Regels three-wing nut, yellow vine - Trypterygium regelii
Regels three-wing nut, yellow vine
Celastraceae (staff vine family)
2 M without support
China, Korea, Japan
The Trypterygium regelii in the pictures is from seed sent to us in 1968 from Dr. Saburo Murai, Tohoku Forest Tree Improvement Station, Japan. The seed was collected in Iwate Prefect on the Island of Honshu. This group of 4 intertwined plants can be found to the right of the main road about 85 m from the main entrance in square 1015 position 2939.
Upon entering the Arboretum on a sunny day in December, (or even on an overcast day) one soon notices the bright yellow and red twigs of this month plant, the yellow vine or Regels three-winged nut, growing to the right of our main road. In flower, it is worth seeing (and smelling) but it was the unusual three winged nuts that first attracted my attention as a newcomer to the Arboretum in Hørsholm. Only recently did I discover that it is not only a handsome garden plant but also a plant with important medicinal properties.

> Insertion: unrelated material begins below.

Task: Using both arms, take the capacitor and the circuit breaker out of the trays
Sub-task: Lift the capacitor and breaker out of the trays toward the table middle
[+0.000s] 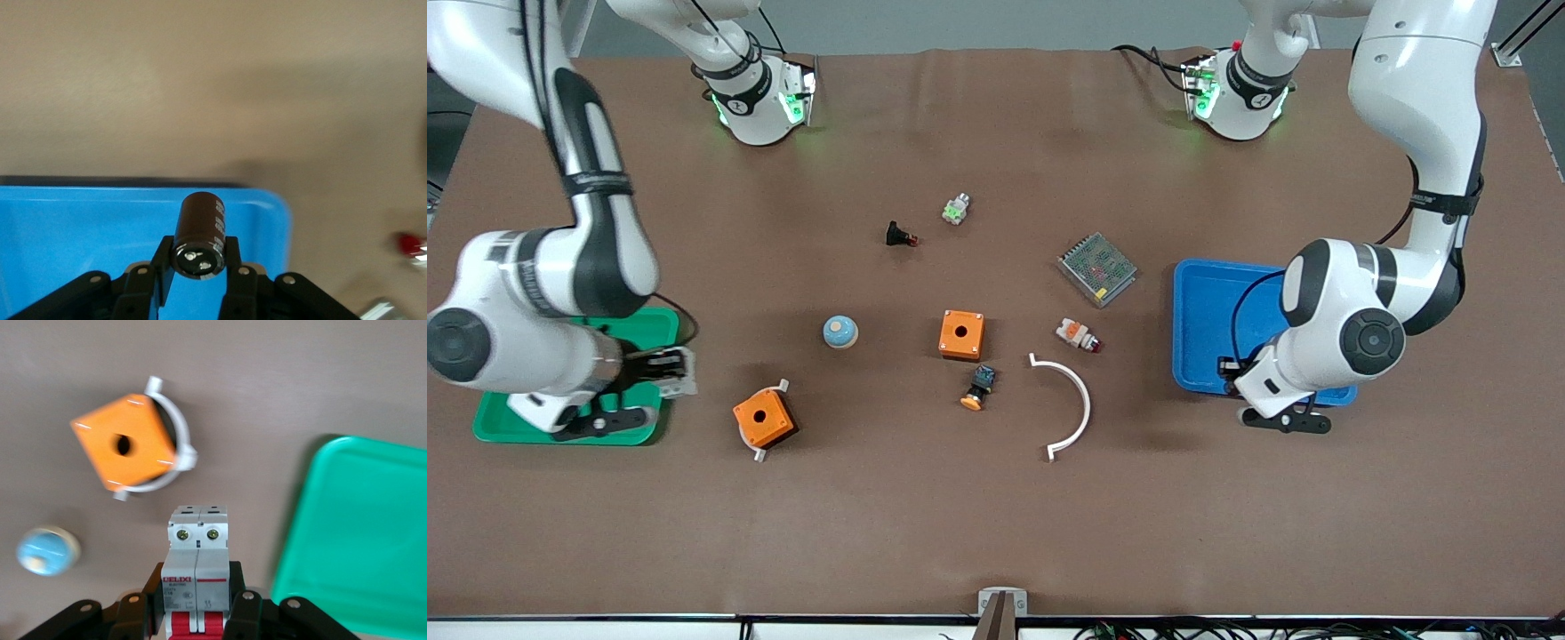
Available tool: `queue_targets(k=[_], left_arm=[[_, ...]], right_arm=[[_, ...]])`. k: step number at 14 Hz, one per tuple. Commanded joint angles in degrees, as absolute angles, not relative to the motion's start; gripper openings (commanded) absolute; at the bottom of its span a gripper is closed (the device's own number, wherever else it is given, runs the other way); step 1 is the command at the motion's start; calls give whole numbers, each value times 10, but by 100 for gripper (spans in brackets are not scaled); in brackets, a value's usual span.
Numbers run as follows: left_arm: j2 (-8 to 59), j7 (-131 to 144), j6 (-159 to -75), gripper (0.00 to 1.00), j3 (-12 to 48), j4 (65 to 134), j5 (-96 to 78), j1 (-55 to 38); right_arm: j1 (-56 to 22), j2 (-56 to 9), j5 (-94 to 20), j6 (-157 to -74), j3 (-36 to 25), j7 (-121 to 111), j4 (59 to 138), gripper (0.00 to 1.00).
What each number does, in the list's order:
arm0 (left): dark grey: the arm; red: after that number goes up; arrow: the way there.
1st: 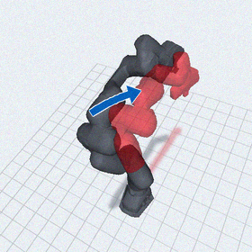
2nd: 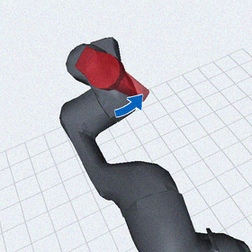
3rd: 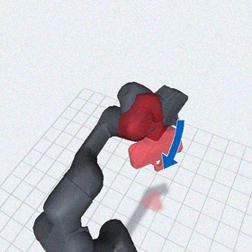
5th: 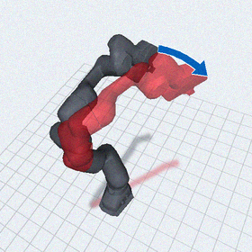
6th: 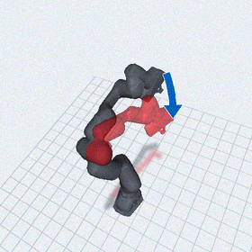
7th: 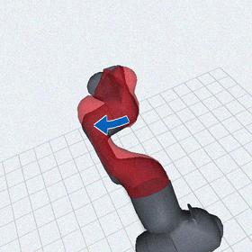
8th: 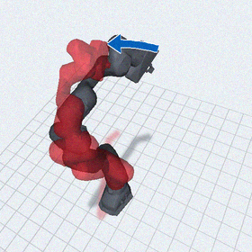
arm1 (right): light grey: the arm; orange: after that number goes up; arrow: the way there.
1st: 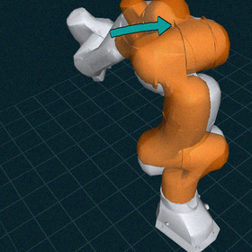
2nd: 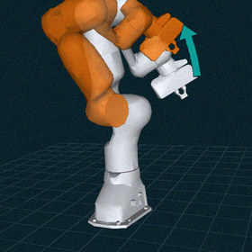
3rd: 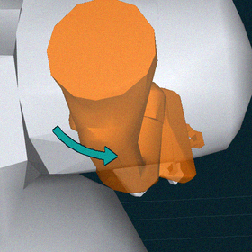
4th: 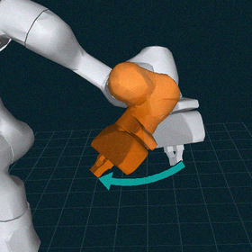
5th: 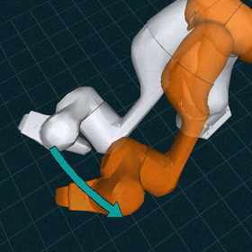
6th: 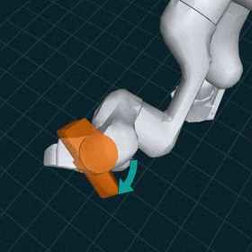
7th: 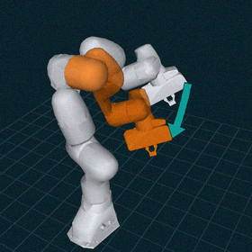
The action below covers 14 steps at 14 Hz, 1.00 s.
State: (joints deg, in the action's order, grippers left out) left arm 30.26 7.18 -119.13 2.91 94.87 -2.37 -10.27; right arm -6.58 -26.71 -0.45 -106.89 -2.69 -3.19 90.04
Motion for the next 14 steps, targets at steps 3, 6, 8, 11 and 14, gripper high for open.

The genus Tripterygium is distributed in China, Japan and Korea. The genus name is derived from the three-winged seed, where tri is 3 and pterygium refers to the wings. The genus has 2 species and we have both (Tripterygium regelii and T. wilfordii) growing at Hørsholm, but only one example of the later species. There are 31 living specimens of T. regelii. All were collected in the wild and 27 of these were collected during the Nordic Arboretum Expeditions to Japan and Korea in 1976. The Tripterygium species are traditional medicine plant in Asia and its usefulness has been confirmed. Much research is being done on its chemistry and medical applications. Like many medicine plants these plants are poisonous and a rood extract has been used as an insecticide. Extracts from the plants are used in treating arthritis, cancer, and there is a report of anti-HIV activity.
Tripterygium regelii was introduced into Arnold Arboretum in 1905 and then to Kew Gardens in London. Apparently it was first mentioned in the Danish literature in 1936. We first received seed of this species in 1960, from the Arboretum in Wageningen, Netherlands.
These are deciduous climbing shrubs about 2 m high when unsupported but climbing much higher into trees. The young bark is yellow to orange turning to red and then grey. Leaves are alternate on the twigs. They are oval to ovate with a serrated edge and tapered at the tip to a point. Flowers are 5-6 mm across, greenish-white and are assembled in large inflorescences. There are 5 sepals and 5 petals and the 5 stamens occur on the margins of a cup-shaped disk. The ovary sits on this disk and is three lobed with a short style at the apex. The fruit is a 3 winged nut and light green in colour until they eventually turn brown. The papery wings are heart shaped at the base.
Tripterygium regelii is a vigorous climbing shrub in Denmark with colourful twigs to brighten up dreary winter days. The branches are bent and grow to reach the ground or climb in neighbouring plants. It has been recommended as a potential ground cover plant. Perhaps it is not as handsome as T. wilfordii as the later has fruit of a striking bronzy red colour, but this species is much hardier. It may be possible to also see this plant elsewhere since arboretum in Hørsholm has sent living specimens for trial at: Århus Botanic Garden and Copenhagen Botanic Garden, and Arne Vagn Jakobsens Nursery in Glamsbjerg.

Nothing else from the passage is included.